Skip to content

Experiments set I: baselines

justheuristic edited this page Jun 22, 2022 · 5 revisions

Tensorboard: https://huggingface.co/bigscience/dechonk-logs-1/tensorboard

Run 0: continue training 6b3 [tensorboard/bloom-6b3-156Btokens-continue-warmup1000]

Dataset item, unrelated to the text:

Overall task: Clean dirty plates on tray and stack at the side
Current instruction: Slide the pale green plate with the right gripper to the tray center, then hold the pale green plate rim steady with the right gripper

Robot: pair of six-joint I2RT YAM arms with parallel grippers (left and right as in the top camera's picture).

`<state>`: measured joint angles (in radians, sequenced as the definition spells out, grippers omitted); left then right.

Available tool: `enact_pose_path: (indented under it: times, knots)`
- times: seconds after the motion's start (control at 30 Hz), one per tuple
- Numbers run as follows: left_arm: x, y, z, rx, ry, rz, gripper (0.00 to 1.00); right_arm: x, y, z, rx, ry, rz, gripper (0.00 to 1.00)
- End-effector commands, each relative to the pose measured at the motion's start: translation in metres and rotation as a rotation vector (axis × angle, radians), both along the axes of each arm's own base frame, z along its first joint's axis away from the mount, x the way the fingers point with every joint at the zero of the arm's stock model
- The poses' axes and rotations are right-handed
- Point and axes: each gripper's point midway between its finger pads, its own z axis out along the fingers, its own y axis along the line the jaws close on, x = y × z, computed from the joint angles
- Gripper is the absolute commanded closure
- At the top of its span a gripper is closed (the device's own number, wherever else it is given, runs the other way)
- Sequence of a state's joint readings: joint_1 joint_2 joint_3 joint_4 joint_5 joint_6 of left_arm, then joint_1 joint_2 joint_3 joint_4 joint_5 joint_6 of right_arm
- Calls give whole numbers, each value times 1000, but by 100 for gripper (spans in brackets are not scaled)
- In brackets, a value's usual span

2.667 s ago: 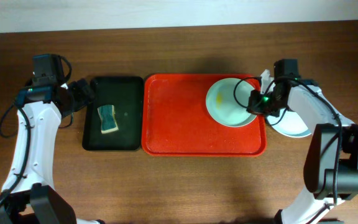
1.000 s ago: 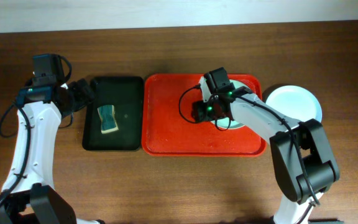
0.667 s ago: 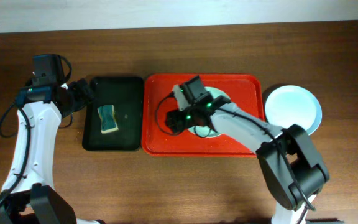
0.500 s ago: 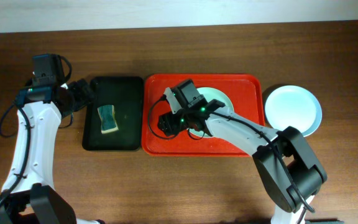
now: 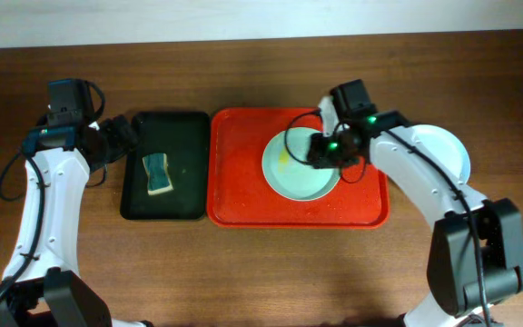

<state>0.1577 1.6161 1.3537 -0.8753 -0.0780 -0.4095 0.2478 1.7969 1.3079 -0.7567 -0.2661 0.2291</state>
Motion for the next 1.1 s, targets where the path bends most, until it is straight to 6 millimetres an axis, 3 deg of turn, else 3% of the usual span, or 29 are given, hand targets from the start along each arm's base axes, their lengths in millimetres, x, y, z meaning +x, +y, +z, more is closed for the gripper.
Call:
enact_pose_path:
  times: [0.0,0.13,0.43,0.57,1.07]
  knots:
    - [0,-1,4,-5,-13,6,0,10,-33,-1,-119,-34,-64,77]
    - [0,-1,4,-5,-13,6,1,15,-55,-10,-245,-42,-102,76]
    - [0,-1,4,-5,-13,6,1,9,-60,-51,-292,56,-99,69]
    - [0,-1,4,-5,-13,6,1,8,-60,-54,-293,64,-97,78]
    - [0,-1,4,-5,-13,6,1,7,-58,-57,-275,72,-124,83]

Using bloom-6b3 at 156K steps Model version: https://huggingface.co/bigscience/bloom-6b3/commit/7e0ac14c5fcba85ad009953ab243eef4624f1503 Re-warming-up the learning rate to value 8e-4 (the last recorded LR in https://huggingface.co/bigscience/tr11f-6B3-logs/tensorboard ) Training params:

deepspeed --num_gpus 8 ./run_clm.py --do_train --do_eval \
    --model_name $INITIAL_MODEL_PATH --tokenizer_name $INITIAL_MODEL_PATH \
    --dataset_name $DATASET_NAME_OR_PATH --dataset_config_name $DATASET_CONFIG_NAME --run_name $RUN_NAME \
    --block_size 2048 --per_device_train_batch_size 4 --per_device_eval_batch_size 4 --gradient_accumulation_steps 16 \
    --learning_rate 0.00008 --max_grad_norm 1.0 --lr_scheduler_type cosine --max_steps 200000 --warmup_steps 1000 \
    --adam_epsilon 1e-8 --weight_decay 0.1 --adam_beta1 0.9 --adam_beta2 0.95 --fp16=True --seed 42 \
    --cache_dir $INPUT_PATH/data/cache --output_dir $SNAPSHOT_PATH --overwrite_output_dir=True \
    --logging_dir $LOGS_PATH --report_to tensorboard --logging_first_step --logging_steps 10 \
    --evaluation_strategy steps --eval_steps 100 --prediction_loss_only --eval_subset_size 512 \
    --save_steps 100 --save_total_limit 1 --dataloader_num_workers 4 --deepspeed ds_config.json

Run 1: train 6b3 from scratch [tensorboard/bloom-6b3-from-scratch-warmup1000]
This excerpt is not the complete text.